The calculation procedure, data source, analysis level, and base period, have changed for the monthly Northern Hemisphere extratropical teleconnection patterns and indices shown in Table E1 and Fig. E7. This has been done to take full advantage of the NCEP/ NCAR Reanalysis, and to eliminate inconsistencies inherent in the previous data set.

The Northern Hemisphere extratropical teleconnection patterns are now calculated from the CDAS monthly 500-hPa standardized height anomalies obtained from the NCEP/NCAR Reanalysis in the analysis region 20N-90N.  Previously, they were calculated from the monthly 700-hPa standardized height anomalies, which were obtained from a variety of analysis procedures prior to 1998, and from the CDAS after 1998. The anomalies and teleconnection patterns are calculated with respect to the 1950-2000 base period, which is 21 years longer than the previous base period 1964-1993.

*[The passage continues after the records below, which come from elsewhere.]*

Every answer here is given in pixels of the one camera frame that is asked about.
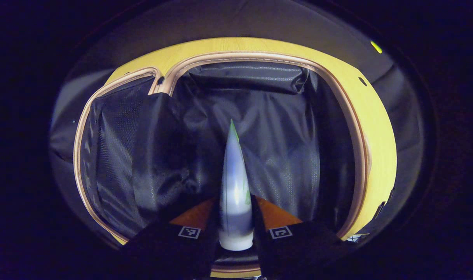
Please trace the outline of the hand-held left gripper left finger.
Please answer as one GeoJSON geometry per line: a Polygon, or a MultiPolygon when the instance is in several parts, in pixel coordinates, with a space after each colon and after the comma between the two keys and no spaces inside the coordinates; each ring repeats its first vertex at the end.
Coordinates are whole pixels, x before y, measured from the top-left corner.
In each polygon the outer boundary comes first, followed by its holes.
{"type": "Polygon", "coordinates": [[[169,221],[150,223],[122,247],[135,278],[209,277],[218,242],[218,203],[210,198],[169,221]]]}

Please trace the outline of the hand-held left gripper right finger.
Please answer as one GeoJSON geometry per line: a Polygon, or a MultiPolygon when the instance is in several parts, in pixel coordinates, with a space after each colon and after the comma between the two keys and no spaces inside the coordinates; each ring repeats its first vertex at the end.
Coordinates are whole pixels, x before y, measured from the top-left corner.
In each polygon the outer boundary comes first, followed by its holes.
{"type": "Polygon", "coordinates": [[[284,209],[252,196],[254,243],[265,278],[294,278],[347,254],[348,244],[318,221],[303,222],[284,209]]]}

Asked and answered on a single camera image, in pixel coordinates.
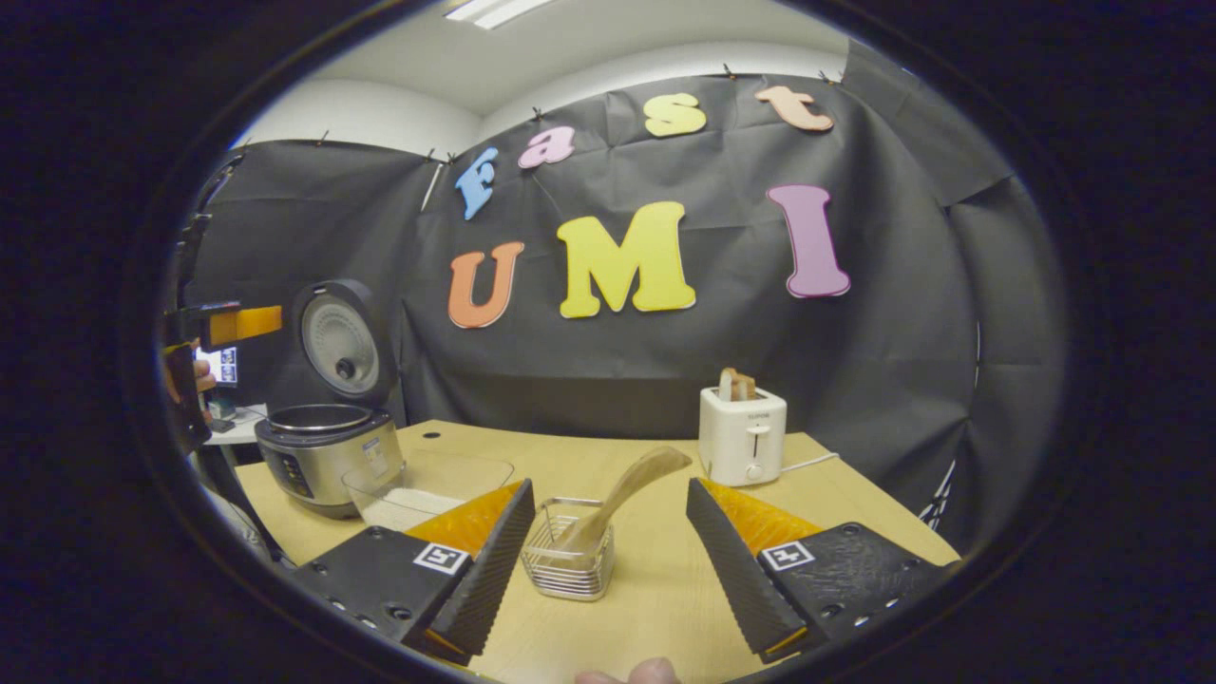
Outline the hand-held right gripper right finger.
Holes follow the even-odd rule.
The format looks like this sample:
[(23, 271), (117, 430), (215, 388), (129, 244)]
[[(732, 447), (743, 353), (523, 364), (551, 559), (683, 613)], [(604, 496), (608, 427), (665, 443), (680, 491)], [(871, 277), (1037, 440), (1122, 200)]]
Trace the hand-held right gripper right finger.
[(765, 663), (867, 637), (959, 566), (914, 517), (815, 516), (705, 477), (689, 480), (686, 516), (747, 647)]

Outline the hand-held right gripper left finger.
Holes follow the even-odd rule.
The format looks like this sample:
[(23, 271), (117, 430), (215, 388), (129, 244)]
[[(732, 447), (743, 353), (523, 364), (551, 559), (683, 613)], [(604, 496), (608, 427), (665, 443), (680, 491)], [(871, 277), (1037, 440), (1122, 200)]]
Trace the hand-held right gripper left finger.
[(535, 512), (524, 478), (405, 532), (368, 525), (293, 581), (389, 641), (465, 666), (483, 654)]

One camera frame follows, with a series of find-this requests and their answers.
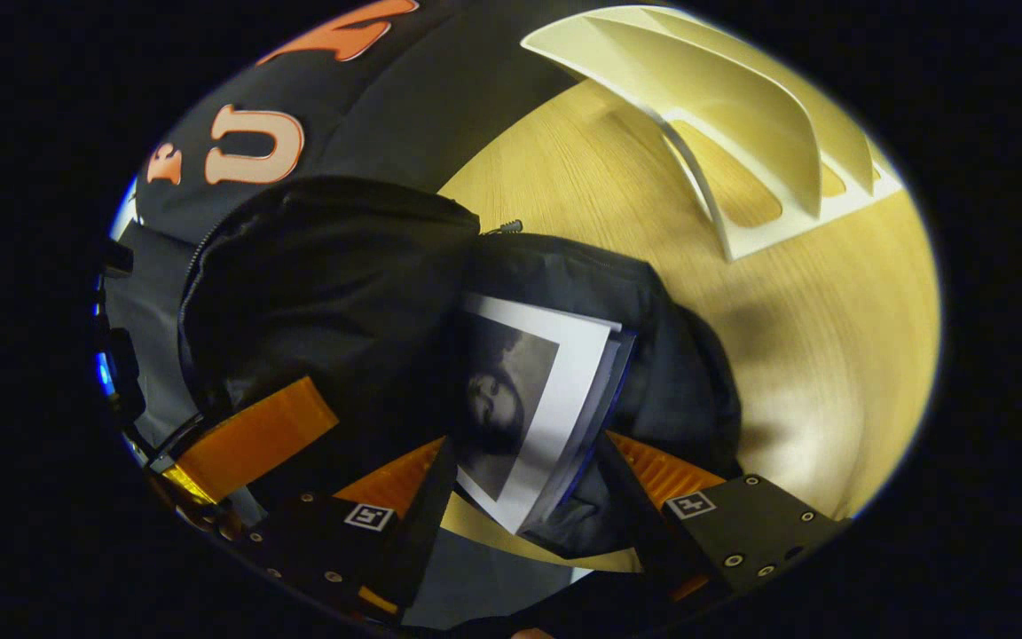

  The Rotated Principal Component Analysis (RPCA) remains the basis for calculating the teleconnection patterns and indices, with the analysis level now being 500-hPa instead of 700-hPa. In this analysis the ten leading unrotated EOFs are first determined for each of the twelve calendar months, and are based on the standardized monthly anomalies in the three-month period centered on that calendar month [i.e., The July patterns are calculated based on the June through August monthly anomalies]. The ten leading rotated modes are then determined by a Varimax rotation of the ten un-rotated EOFs. The teleconnection patterns are a subset of these rotated modes.

  Previously, the indices of all ten rotated modes were calculated simultaneously for each month in the record using the Least Squares regression approach outlined by Mo and Livezey (1986, Mon. Wea. Rev., p. 2488-2515). However, an examination of all twelve sets of leading rotated modes reveals ten dominant teleconnection patterns, of which eight to nine appear in each of the twelve calendar months. Therefore, one or two of the leading modes in each calendar month are spurious, with no apparent physical meaning.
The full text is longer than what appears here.